Instructions to follow:
Pick out every line of the entries below where "Could" occurs, and copy those lines.

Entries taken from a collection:
..........
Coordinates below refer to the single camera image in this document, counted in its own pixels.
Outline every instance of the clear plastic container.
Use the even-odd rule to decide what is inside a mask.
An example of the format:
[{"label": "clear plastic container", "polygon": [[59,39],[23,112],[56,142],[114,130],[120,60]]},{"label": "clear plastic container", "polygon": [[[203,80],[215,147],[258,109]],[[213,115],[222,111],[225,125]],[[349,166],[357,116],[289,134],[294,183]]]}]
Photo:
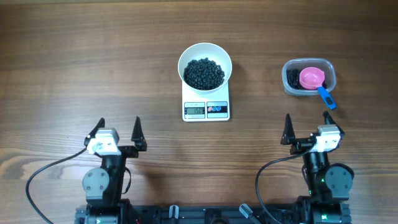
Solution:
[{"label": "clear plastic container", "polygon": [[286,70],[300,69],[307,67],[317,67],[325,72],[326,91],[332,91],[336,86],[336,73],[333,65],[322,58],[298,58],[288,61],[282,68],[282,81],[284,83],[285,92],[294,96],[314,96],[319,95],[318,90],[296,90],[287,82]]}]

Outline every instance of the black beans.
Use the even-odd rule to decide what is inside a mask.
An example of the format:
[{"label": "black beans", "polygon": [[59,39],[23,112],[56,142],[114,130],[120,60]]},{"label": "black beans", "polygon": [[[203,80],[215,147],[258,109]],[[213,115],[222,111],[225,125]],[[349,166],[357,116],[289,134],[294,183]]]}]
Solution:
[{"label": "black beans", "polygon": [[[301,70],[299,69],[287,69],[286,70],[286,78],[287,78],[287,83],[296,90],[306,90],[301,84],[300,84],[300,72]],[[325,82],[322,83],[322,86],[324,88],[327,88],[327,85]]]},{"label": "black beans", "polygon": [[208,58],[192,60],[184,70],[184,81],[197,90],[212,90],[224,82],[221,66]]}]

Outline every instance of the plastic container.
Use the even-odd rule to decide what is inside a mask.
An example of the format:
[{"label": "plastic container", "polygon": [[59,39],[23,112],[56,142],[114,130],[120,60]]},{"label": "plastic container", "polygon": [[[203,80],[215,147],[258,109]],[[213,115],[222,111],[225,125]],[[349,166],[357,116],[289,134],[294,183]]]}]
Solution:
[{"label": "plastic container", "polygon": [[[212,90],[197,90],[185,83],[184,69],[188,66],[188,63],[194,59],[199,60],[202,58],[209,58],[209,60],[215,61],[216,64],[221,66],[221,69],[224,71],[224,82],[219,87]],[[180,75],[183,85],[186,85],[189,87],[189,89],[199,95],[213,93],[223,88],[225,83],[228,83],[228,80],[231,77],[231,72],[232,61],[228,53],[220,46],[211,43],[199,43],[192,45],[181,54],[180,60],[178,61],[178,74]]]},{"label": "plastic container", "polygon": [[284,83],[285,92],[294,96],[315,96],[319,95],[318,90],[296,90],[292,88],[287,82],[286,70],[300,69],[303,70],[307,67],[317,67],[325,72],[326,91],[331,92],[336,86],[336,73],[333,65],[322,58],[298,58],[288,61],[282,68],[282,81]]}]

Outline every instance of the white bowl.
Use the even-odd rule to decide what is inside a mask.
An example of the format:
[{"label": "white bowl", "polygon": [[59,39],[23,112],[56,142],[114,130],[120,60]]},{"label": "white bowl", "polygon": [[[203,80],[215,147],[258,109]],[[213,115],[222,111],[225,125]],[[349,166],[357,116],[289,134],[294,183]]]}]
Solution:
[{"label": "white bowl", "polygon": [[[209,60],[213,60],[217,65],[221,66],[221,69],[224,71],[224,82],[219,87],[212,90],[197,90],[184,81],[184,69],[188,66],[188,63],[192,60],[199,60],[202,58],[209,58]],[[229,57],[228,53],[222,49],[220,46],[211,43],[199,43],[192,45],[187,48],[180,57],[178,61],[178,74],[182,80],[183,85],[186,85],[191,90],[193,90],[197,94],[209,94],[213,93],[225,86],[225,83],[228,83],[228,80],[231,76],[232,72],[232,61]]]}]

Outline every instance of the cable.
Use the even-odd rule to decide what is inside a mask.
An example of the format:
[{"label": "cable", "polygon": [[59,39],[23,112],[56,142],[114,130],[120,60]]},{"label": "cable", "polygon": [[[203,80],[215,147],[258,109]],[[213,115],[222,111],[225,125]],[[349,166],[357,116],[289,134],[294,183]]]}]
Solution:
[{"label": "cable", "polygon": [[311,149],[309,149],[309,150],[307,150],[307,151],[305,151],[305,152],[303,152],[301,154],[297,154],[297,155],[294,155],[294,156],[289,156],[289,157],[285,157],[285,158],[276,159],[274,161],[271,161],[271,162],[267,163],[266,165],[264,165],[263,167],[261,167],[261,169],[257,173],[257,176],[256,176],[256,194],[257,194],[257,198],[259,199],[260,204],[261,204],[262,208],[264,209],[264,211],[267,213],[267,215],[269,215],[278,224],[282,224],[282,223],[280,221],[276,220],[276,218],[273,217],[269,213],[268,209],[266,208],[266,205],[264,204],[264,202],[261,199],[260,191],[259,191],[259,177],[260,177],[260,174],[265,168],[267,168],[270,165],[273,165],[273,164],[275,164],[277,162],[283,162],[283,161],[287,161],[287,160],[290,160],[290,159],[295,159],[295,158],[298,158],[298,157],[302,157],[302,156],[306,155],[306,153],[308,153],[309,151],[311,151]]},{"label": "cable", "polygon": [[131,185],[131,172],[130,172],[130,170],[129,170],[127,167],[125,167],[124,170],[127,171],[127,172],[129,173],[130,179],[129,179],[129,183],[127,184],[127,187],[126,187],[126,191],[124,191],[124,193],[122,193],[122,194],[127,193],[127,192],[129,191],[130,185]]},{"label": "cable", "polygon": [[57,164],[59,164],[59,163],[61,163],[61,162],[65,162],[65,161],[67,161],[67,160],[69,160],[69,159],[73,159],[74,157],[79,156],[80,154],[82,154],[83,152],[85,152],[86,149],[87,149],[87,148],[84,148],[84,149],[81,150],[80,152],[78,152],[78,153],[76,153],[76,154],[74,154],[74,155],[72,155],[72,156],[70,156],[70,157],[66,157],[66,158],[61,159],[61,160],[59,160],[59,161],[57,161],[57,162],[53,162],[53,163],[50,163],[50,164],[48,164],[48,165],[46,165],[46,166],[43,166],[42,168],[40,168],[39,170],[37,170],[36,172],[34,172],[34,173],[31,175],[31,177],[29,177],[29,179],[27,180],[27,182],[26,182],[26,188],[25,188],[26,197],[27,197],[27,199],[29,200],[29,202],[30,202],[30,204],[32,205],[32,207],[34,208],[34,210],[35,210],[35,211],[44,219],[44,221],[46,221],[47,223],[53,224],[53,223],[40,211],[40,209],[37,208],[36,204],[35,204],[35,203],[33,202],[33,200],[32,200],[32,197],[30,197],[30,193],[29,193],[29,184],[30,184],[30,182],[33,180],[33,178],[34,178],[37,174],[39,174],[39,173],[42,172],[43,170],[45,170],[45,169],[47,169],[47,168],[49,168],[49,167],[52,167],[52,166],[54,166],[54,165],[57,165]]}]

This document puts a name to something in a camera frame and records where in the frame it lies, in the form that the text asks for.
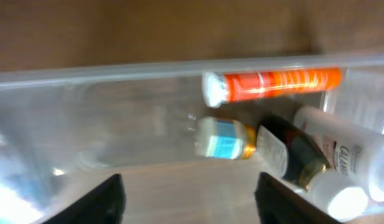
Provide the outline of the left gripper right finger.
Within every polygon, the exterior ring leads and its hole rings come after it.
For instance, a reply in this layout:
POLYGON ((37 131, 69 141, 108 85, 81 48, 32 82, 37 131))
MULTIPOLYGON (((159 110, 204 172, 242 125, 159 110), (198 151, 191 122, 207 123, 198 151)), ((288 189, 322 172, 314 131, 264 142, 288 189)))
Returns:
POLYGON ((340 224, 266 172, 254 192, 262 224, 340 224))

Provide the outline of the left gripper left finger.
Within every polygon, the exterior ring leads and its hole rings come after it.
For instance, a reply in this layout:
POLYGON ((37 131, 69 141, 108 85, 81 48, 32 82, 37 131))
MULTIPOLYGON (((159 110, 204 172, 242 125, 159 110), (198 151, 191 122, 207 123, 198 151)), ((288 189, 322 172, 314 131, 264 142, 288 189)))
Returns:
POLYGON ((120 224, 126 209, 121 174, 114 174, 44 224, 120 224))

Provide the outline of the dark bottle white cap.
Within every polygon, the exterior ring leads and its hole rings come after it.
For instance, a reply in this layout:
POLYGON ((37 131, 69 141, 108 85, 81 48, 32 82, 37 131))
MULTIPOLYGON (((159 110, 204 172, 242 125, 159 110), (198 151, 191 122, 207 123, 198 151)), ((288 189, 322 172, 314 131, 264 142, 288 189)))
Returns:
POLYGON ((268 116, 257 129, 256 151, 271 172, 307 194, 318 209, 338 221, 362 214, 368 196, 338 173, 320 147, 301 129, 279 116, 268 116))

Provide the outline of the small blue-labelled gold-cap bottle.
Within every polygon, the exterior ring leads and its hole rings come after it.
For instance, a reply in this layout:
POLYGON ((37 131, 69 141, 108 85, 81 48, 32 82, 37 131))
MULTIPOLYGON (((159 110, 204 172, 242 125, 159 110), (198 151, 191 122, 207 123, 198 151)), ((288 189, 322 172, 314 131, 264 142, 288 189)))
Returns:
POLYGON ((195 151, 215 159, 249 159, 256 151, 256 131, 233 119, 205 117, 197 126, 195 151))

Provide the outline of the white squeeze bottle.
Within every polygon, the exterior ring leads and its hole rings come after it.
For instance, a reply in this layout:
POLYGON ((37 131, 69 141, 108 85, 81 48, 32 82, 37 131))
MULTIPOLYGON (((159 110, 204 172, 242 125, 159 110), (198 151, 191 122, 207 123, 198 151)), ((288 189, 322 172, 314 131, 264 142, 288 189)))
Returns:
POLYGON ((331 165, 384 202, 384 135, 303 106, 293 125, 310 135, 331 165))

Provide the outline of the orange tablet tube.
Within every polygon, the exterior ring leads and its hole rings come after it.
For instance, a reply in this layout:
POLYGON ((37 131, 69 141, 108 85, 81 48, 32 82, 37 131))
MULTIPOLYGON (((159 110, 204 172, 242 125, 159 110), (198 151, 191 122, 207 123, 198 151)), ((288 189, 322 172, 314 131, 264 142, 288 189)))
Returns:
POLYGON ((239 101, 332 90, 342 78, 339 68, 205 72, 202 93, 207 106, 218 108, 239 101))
..........
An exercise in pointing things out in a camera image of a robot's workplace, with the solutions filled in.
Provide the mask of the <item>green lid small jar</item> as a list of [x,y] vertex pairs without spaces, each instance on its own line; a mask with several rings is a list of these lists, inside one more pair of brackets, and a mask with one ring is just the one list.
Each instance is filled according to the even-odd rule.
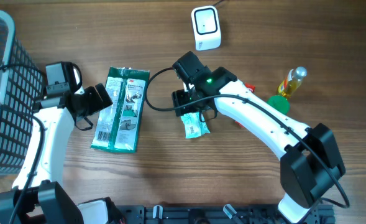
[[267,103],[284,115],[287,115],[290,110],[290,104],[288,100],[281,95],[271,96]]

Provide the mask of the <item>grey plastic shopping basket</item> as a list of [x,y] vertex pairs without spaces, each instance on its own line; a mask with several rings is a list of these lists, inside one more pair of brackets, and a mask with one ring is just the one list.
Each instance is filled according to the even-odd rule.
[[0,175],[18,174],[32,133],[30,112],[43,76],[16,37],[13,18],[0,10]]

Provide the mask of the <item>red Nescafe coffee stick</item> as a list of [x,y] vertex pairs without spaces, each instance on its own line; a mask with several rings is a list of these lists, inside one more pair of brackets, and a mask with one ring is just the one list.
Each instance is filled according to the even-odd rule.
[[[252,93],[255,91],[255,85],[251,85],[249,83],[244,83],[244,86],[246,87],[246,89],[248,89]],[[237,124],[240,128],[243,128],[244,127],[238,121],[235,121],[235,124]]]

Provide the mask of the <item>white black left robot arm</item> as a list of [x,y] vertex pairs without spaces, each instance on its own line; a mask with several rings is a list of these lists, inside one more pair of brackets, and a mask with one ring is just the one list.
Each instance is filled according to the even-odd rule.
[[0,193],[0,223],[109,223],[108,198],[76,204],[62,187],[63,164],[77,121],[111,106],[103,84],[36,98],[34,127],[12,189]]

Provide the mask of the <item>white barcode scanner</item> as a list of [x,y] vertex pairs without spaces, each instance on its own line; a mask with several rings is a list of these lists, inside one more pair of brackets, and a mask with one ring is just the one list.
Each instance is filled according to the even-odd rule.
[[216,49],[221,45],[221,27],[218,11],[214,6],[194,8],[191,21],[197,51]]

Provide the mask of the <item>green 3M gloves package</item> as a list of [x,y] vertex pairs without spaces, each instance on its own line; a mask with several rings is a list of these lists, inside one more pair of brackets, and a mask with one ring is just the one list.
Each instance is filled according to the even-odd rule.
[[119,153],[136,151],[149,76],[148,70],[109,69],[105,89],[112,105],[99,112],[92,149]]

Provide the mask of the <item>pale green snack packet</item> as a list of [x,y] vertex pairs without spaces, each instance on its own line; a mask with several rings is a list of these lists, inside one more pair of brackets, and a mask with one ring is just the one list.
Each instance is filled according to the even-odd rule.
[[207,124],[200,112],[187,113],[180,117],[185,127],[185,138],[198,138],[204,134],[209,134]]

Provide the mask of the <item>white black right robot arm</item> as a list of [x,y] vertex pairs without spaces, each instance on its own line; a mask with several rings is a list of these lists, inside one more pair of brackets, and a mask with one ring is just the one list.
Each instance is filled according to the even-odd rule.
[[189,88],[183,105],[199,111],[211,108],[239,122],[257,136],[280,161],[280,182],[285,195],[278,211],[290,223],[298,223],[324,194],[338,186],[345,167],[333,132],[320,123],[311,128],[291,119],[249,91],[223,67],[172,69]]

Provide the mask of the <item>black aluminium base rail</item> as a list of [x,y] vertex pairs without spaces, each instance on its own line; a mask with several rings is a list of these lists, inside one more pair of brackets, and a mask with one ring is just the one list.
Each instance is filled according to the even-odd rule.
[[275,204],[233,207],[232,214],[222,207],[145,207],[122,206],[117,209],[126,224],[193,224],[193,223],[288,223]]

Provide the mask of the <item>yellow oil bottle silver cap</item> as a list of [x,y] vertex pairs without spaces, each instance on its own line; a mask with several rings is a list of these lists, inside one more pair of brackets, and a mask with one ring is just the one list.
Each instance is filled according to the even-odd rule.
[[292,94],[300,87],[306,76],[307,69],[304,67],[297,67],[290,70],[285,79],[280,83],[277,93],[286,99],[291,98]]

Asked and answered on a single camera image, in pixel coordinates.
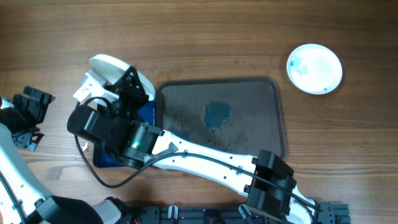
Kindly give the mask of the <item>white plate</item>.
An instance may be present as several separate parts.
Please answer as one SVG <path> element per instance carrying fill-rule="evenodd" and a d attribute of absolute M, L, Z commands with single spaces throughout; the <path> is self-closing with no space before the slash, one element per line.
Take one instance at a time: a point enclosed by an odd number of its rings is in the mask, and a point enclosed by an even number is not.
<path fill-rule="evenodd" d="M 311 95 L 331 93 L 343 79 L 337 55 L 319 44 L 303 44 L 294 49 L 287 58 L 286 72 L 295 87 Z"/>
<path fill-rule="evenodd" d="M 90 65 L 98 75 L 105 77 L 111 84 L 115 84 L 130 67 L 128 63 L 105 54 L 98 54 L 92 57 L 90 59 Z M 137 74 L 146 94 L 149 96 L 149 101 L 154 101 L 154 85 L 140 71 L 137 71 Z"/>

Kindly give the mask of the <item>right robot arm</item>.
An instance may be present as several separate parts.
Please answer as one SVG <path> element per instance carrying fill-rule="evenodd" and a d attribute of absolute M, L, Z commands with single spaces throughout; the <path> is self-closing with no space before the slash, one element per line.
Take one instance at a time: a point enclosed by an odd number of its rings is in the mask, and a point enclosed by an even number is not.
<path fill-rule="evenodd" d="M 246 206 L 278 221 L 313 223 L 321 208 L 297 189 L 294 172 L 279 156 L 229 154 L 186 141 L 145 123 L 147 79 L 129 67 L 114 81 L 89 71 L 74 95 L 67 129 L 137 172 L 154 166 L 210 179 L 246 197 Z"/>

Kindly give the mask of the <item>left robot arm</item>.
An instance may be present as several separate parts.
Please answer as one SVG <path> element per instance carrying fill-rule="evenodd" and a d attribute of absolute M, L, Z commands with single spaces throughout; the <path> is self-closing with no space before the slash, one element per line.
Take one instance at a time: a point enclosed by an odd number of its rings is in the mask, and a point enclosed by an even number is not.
..........
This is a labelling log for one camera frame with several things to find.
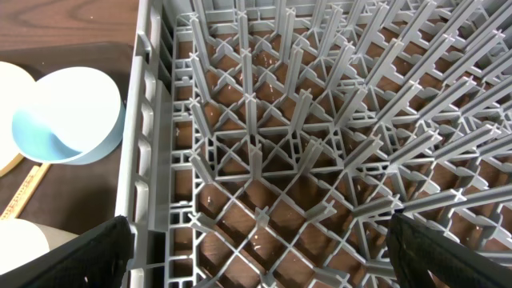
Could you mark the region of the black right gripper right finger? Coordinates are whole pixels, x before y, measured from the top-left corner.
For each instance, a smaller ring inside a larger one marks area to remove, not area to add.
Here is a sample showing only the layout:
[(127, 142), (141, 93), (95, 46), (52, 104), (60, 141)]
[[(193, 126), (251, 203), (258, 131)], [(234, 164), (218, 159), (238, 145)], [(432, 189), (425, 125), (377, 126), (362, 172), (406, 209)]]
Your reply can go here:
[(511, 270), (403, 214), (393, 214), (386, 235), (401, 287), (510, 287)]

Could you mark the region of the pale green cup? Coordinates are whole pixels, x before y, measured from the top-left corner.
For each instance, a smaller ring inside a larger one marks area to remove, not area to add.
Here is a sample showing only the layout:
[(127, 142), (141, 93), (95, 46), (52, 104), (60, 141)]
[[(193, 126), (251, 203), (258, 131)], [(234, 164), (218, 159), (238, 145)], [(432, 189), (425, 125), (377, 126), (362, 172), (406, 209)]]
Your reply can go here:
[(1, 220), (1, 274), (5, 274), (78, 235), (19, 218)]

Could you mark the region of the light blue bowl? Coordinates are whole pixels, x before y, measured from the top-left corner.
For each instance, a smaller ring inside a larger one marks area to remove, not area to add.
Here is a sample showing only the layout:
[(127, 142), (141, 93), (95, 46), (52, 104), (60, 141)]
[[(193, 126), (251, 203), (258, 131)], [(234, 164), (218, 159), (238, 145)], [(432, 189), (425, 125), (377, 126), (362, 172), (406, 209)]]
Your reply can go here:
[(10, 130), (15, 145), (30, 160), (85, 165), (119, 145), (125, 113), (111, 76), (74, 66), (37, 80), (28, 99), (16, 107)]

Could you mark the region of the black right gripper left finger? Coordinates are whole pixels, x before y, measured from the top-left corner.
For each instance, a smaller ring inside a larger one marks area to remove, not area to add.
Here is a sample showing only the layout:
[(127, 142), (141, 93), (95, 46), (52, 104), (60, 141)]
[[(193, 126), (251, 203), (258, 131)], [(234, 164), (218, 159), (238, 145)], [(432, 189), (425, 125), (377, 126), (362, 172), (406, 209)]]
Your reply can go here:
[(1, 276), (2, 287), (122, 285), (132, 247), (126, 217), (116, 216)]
..........
Answer to the problem:
Could you mark the region of the black right gripper right finger? Coordinates are whole pixels, x before y, measured from the top-left corner.
Could you mark the region of the pale green cup? Coordinates are whole pixels, x before y, measured from the top-left corner.
Could you mark the region of the light blue bowl? Coordinates are whole pixels, x before y, measured from the top-left corner.
Could you mark the region of the black right gripper left finger? Coordinates are whole pixels, x before y, measured from the top-left corner.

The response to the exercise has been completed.